BACKGROUND OF THE INVENTION
[0002] 1. Field of the Invention
[0003] This invention lies in the field of pulse dampers for
reciprocating pumps.
[0004] 2. Description of the Prior Art
[0005] Certain laboratory systems, prominent among which are
high-performance liquid chromatography (HPLC) systems, require a
continuous and steady flow of liquid. In HPLC, the continuous and
steady flow assures that the chromatogram for any given sample will
be readily readable and sufficiently standardized so that
components can be identified by their retention times, properly
quantified if desired, and generally reproducible. A dual-headed
reciprocating pump system is often used to produce the flow, and a
common example of such a system is one with two pump chambers, each
with its own piston but with the pistons coordinated by a common
motor to drive the pistons in alternating manner. A common problem
with dual-headed reciprocating systems is the occurrence of
pressure pulsations that occur when the system switches over from
one piston to the other. Pressure pulsations cause pulsations in
the output flow, and hence the flow rate of the output flow, from
the system. When the liquid is a mixture formed by combining two
liquids of different compositions either outside of or within the
pump chambers, the resulting mixture will often contain ripples in
its composition, i.e., fluctuations in the proportion of one liquid
relative to the other downstream of the mixing site, in addition to
pressure pulsations. Composition ripples occur at elevated pumping
pressures and are the result of compression and decompression of
the fluid in each pump at the beginning and end of each stroke,
respectively. Dampers can be added to individual pumps to dampen
the pressure pulsations, but the composition ripples often
remain.
SUMMARY OF THE INVENTION
[0006] The present invention resides in a pressure vessel that
reduces, and in many cases eliminates entirely, both pressure
pulsations and composition ripples in the output of a dual-headed
reciprocating pump. The invention also resides in a dual-headed
reciprocating pump that includes such a pressure vessel, and
further resides in a method of continuously pumping fluid by use of
such a dual-headed reciprocating pump and pressure vessel. The
pressure vessel is a single enclosure with two flow-through
compartments that are closed from each other so that liquid from
one compartment does not enter the other and liquids flow
independently through both compartments. Each compartment has its
own inlet port and outlet port to allow discharges from the two
pump chambers to pass through the compartments separately, and the
two compartments are separated by a diaphragm that is
fluid-impermeable and yet flexible. The diaphragm responds to
surges or other variations in pressure from either side by flexing
and thereby allows both momentary pressure surges and momentary
drops in pressure to be absorbed within the vessel and removed from
the liquid leaving the vessel. In certain embodiments of the
invention, the pressure vessel contains two such diaphragms with a
volume between them that is filled with compressible fluid.
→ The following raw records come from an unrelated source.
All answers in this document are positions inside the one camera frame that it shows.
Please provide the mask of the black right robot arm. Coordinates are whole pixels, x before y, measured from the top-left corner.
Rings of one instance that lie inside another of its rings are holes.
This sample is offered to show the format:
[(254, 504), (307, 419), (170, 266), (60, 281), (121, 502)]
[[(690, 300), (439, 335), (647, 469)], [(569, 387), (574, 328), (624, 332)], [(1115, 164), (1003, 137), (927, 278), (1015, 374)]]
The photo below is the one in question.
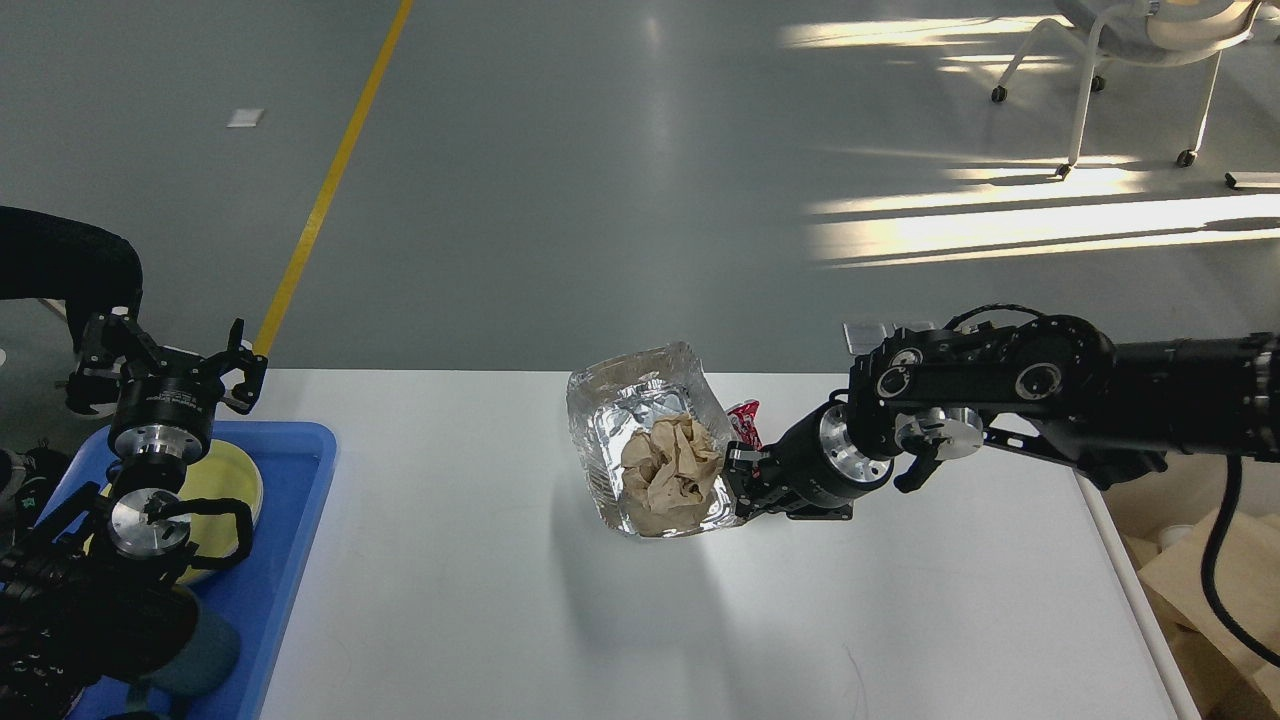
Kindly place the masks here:
[(998, 310), (1019, 306), (975, 307), (937, 329), (900, 327), (774, 443), (732, 442), (723, 468), (735, 516), (847, 520), (872, 491), (892, 483), (911, 493), (984, 447), (1070, 468), (1101, 491), (1164, 471), (1170, 454), (1222, 456), (1199, 587), (1225, 629), (1276, 665), (1276, 651), (1225, 607), (1216, 570), (1244, 460), (1277, 461), (1277, 336), (1117, 345), (1079, 316), (1032, 309), (1018, 327), (984, 320)]

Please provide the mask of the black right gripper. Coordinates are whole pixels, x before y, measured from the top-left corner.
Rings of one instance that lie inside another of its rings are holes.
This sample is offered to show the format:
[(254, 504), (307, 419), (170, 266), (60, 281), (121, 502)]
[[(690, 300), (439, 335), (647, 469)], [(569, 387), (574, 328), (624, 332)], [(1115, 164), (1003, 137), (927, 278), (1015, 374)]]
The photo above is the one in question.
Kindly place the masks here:
[(790, 519), (852, 516), (852, 503), (883, 487), (892, 459), (873, 459), (851, 439), (849, 404), (824, 404), (786, 430), (774, 457), (744, 442), (726, 448), (723, 478), (733, 496), (735, 516), (750, 521), (762, 514)]

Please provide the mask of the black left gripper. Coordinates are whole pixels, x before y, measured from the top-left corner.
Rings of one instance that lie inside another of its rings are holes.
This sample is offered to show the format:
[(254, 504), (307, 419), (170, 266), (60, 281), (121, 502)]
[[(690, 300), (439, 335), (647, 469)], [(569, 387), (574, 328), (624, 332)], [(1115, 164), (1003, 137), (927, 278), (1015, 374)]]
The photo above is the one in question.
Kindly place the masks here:
[(244, 342), (244, 320), (234, 319), (224, 350), (200, 361), (195, 378), (156, 375), (166, 368), (164, 351), (132, 313), (90, 313), (77, 357), (65, 406), (99, 416), (116, 404), (108, 442), (118, 459), (205, 457), (216, 406), (251, 414), (269, 368), (269, 359)]

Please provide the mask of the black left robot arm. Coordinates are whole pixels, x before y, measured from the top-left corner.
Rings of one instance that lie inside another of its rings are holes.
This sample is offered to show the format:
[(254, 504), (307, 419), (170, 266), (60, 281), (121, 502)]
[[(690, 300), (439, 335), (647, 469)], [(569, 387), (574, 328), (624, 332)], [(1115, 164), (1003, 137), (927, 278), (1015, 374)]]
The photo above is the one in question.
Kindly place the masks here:
[(124, 717), (151, 719), (150, 691), (215, 691), (241, 652), (237, 630), (180, 578), (224, 571), (253, 548), (251, 505), (183, 498), (212, 447), (219, 404), (250, 413), (268, 359), (236, 320), (210, 356), (157, 345), (127, 307), (93, 314), (67, 402), (115, 393), (106, 486), (82, 484), (3, 555), (3, 716), (65, 719), (87, 688), (128, 687)]
Pressure variations can then be absorbed by the compressible fluid
as well as both diaphragms.
BRIEF DESCRIPTION OF THE DRAWINGS
[0007] FIG. 1 is a diagrammatic representation of one example of a
reciprocating pump system in accordance with the present
invention.
[0008] FIG. 2 is a diagrammatic representation of another example
of a reciprocating pump system in accordance with the present
invention.
[0009] FIG. 3A is a diagrammatic representation of the pressure
vessel for the pump system of FIG. 2 in a first stage of operation.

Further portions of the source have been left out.